INSTRUCTIONS TO FOLLOW:
Going down the data below, set down exactly the line with "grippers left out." and each line after it through the line with "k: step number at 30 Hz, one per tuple"; no other lines.

Records from a data source
━━━━━━
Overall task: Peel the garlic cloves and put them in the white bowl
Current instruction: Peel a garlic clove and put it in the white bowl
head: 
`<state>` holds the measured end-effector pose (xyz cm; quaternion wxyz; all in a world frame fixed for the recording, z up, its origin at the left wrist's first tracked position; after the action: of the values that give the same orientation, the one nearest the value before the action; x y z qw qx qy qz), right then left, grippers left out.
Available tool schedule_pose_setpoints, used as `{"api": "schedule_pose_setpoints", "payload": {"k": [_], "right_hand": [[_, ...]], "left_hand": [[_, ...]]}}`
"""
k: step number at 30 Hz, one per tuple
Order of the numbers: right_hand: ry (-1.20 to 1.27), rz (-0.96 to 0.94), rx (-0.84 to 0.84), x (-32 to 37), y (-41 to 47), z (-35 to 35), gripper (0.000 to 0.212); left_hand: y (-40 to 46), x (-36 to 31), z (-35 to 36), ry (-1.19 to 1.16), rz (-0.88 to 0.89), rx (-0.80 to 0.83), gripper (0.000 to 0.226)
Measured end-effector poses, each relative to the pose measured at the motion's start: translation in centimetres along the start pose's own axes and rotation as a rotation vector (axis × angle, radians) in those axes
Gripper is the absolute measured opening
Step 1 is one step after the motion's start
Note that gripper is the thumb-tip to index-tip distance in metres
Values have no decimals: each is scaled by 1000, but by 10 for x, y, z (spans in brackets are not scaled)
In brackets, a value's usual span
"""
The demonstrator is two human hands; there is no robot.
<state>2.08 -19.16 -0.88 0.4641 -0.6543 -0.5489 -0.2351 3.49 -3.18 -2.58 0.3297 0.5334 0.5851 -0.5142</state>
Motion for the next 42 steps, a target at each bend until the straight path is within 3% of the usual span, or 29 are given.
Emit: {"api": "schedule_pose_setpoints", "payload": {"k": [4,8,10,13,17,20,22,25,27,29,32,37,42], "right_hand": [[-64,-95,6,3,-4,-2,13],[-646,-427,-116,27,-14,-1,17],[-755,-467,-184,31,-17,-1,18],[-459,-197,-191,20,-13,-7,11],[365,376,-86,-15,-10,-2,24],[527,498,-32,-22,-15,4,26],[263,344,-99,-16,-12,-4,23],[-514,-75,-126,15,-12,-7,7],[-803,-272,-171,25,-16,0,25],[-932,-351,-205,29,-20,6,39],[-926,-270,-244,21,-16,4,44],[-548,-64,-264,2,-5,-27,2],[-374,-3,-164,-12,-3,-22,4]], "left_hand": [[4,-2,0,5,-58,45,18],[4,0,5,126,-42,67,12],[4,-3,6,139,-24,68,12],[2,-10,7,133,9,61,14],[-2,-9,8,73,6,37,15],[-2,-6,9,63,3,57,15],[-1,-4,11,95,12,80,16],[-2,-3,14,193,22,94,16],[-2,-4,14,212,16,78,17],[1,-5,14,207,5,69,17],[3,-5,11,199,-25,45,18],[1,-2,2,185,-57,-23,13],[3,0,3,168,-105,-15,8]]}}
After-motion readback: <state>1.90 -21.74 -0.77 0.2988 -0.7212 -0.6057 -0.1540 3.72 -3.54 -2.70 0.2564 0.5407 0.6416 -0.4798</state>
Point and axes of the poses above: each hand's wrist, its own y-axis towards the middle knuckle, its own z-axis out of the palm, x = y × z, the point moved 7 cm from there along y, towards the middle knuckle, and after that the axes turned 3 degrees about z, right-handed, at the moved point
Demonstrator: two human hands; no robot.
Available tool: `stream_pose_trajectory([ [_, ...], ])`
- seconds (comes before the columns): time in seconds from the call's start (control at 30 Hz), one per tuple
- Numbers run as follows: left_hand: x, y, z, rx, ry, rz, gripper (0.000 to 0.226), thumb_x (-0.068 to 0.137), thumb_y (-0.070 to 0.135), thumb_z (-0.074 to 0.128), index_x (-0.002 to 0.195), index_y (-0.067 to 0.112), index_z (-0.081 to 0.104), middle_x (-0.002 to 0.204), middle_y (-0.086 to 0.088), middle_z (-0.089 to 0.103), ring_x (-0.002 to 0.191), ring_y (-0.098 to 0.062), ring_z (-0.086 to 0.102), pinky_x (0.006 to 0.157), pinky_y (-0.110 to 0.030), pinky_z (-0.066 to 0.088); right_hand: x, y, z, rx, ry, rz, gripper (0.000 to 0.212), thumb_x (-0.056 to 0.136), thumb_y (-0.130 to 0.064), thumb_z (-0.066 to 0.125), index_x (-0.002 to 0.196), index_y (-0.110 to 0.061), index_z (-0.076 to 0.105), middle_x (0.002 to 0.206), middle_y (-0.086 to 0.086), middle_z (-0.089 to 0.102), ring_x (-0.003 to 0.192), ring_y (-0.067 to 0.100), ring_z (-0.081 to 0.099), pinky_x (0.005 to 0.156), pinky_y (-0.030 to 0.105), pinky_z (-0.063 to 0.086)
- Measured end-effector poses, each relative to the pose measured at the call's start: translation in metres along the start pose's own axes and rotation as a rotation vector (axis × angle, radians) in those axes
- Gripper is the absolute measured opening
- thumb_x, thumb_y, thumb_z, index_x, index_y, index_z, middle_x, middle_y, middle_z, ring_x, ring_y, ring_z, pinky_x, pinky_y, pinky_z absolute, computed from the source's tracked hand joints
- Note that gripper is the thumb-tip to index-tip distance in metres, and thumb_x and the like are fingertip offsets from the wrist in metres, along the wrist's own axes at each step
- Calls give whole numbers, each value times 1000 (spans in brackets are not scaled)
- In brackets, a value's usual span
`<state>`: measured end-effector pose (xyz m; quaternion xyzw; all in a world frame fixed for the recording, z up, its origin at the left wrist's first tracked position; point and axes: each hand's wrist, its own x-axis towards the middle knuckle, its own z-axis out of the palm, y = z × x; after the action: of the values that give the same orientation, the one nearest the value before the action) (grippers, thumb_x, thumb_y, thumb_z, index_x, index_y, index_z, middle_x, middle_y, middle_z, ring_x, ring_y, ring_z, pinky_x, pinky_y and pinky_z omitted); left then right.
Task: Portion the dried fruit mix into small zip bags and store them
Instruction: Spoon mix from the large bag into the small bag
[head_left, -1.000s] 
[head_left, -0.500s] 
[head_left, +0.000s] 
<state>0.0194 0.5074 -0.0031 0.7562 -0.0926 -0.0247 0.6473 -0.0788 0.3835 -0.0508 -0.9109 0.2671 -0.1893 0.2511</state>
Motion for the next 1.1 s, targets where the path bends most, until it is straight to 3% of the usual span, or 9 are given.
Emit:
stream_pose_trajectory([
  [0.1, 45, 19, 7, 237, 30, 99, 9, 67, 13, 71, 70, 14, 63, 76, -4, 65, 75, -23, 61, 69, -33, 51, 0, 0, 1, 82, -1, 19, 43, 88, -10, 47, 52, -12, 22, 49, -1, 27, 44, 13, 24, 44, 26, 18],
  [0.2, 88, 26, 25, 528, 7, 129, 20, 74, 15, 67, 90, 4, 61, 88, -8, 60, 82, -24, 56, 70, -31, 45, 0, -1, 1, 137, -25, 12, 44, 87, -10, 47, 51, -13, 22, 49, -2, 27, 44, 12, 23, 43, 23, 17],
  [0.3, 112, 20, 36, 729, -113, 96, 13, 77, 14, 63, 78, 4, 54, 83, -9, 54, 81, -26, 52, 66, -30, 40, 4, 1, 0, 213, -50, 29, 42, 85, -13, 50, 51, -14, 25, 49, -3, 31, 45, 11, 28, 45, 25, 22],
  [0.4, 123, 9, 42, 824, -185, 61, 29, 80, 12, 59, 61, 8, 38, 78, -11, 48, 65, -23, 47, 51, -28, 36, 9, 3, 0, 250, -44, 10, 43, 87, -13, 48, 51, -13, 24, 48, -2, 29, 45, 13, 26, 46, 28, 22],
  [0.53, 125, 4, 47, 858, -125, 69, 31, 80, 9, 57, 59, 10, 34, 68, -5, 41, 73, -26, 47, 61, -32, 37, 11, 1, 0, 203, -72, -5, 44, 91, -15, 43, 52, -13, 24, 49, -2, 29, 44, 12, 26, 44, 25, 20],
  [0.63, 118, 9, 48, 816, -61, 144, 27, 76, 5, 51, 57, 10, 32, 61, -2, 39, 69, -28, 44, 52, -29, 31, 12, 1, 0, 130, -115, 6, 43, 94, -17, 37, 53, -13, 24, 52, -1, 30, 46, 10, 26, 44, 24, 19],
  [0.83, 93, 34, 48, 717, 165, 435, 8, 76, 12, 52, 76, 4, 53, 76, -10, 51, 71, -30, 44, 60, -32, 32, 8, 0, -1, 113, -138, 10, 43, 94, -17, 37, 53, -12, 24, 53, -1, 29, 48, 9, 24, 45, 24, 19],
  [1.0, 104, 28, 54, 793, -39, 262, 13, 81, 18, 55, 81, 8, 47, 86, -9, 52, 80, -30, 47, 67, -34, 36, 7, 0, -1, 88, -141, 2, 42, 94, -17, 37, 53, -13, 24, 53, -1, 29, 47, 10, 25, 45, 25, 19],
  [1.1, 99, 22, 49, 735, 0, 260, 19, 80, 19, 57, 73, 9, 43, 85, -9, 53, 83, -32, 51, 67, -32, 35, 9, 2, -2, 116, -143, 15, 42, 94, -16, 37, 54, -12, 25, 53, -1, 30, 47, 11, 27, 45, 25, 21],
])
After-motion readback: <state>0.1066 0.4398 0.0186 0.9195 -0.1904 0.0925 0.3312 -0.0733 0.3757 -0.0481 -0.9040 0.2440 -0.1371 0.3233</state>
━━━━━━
ANSWER SPACE:
`<state>` holds the measured end-effector pose (xyz cm; quaternion wxyz; all in a world frame fixed for the recording, z up, its origin at the left wrist's first tracked position; after the action: of the values that give the same orientation, the one nearest the value before the action; x y z qw qx qy qz), right then left, grippers left out.
Available tool schedule_pose_setpoints, used as `{"api": "schedule_pose_setpoints", "payload": {"k": [_], "right_hand": [[_, ...]], "left_hand": [[_, ...]]}}`
"""
k: step number at 30 Hz, one per tuple

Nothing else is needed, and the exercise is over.